The data below should be retyped exactly, with the pictures left out.

================

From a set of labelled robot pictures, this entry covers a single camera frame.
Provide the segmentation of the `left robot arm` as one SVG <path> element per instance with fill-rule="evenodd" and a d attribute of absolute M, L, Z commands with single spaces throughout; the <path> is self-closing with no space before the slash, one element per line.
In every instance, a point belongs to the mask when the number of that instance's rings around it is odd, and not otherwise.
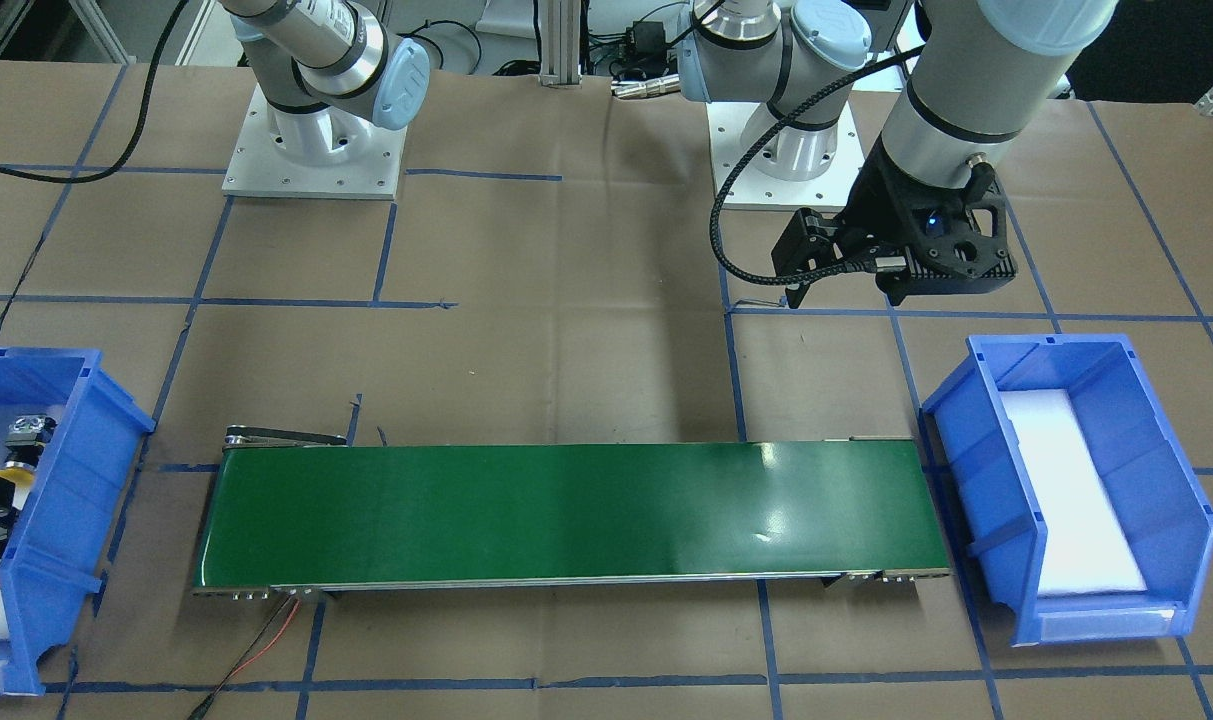
<path fill-rule="evenodd" d="M 682 95 L 757 105 L 746 149 L 712 201 L 717 263 L 740 281 L 784 287 L 788 307 L 822 278 L 861 272 L 893 305 L 1006 286 L 1018 269 L 996 164 L 1114 12 L 1114 1 L 927 1 L 926 41 L 869 61 L 869 22 L 844 1 L 690 2 Z M 769 275 L 734 264 L 721 215 L 744 170 L 801 179 L 803 168 L 781 167 L 780 147 L 827 141 L 854 82 L 902 61 L 913 69 L 839 213 L 795 211 Z"/>

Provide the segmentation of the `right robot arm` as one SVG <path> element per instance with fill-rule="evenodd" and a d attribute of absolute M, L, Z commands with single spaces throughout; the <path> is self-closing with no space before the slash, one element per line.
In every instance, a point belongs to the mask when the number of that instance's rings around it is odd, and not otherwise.
<path fill-rule="evenodd" d="M 164 361 L 197 389 L 187 337 L 267 301 L 378 304 L 395 202 L 230 199 L 217 172 L 234 152 L 250 81 L 341 119 L 397 119 L 414 44 L 337 1 L 237 1 L 255 35 L 249 70 L 204 78 L 91 64 L 0 61 L 0 345 L 103 348 L 109 373 L 163 416 Z"/>

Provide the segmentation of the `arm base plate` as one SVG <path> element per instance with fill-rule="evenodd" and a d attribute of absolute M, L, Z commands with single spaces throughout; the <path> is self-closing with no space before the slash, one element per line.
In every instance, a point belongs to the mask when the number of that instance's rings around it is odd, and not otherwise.
<path fill-rule="evenodd" d="M 394 201 L 405 128 L 335 108 L 281 112 L 254 88 L 222 183 L 228 196 Z"/>
<path fill-rule="evenodd" d="M 774 118 L 762 102 L 712 102 L 707 118 L 714 190 L 721 190 L 730 170 Z M 821 131 L 781 128 L 738 176 L 724 208 L 792 211 L 807 206 L 836 213 L 847 205 L 862 160 L 856 122 L 844 105 L 835 126 Z"/>

================

#### [Response to this exercise]
From a set of labelled robot pictures, this entry covers a single camera frame.
Provide the segmentation of the `left robot arm` as one SVG <path> element per instance with fill-rule="evenodd" and a d attribute of absolute M, L, Z commands with single spaces throughout; the <path> is self-closing with no space before the slash, one element per line.
In every instance, a point belongs to the mask when the number of that instance's rings around it is odd, and not otherwise.
<path fill-rule="evenodd" d="M 682 95 L 757 105 L 746 149 L 712 201 L 717 263 L 740 281 L 784 287 L 788 307 L 822 278 L 861 272 L 893 305 L 1006 286 L 1018 269 L 996 164 L 1114 12 L 1114 1 L 927 1 L 926 41 L 869 61 L 869 22 L 844 1 L 690 2 Z M 769 275 L 734 264 L 721 215 L 744 170 L 801 179 L 803 168 L 781 167 L 780 147 L 827 141 L 854 82 L 902 61 L 913 69 L 839 213 L 795 211 Z"/>

Provide the segmentation of the `right robot arm` as one SVG <path> element per instance with fill-rule="evenodd" and a d attribute of absolute M, L, Z commands with single spaces throughout; the <path> is self-closing with no space before the slash, one element per line.
In every instance, a point belongs to the mask when the number of that instance's rings around it is odd, and not otherwise.
<path fill-rule="evenodd" d="M 164 361 L 197 389 L 187 337 L 267 301 L 378 304 L 395 202 L 230 199 L 217 172 L 234 152 L 250 81 L 341 119 L 397 119 L 414 44 L 337 1 L 237 1 L 255 35 L 249 70 L 204 78 L 91 64 L 0 61 L 0 345 L 103 348 L 109 373 L 163 416 Z"/>

Provide the segmentation of the `arm base plate` as one SVG <path> element per instance with fill-rule="evenodd" and a d attribute of absolute M, L, Z commands with single spaces throughout; the <path> is self-closing with no space before the slash, one element per line.
In every instance, a point belongs to the mask when the number of that instance's rings around it is odd, and not otherwise.
<path fill-rule="evenodd" d="M 394 201 L 405 128 L 335 108 L 281 112 L 254 88 L 222 183 L 228 196 Z"/>
<path fill-rule="evenodd" d="M 774 118 L 762 102 L 712 102 L 707 118 L 714 190 L 721 190 L 730 170 Z M 821 131 L 781 128 L 738 176 L 724 208 L 792 211 L 807 206 L 836 213 L 847 205 L 862 160 L 856 122 L 844 105 L 835 126 Z"/>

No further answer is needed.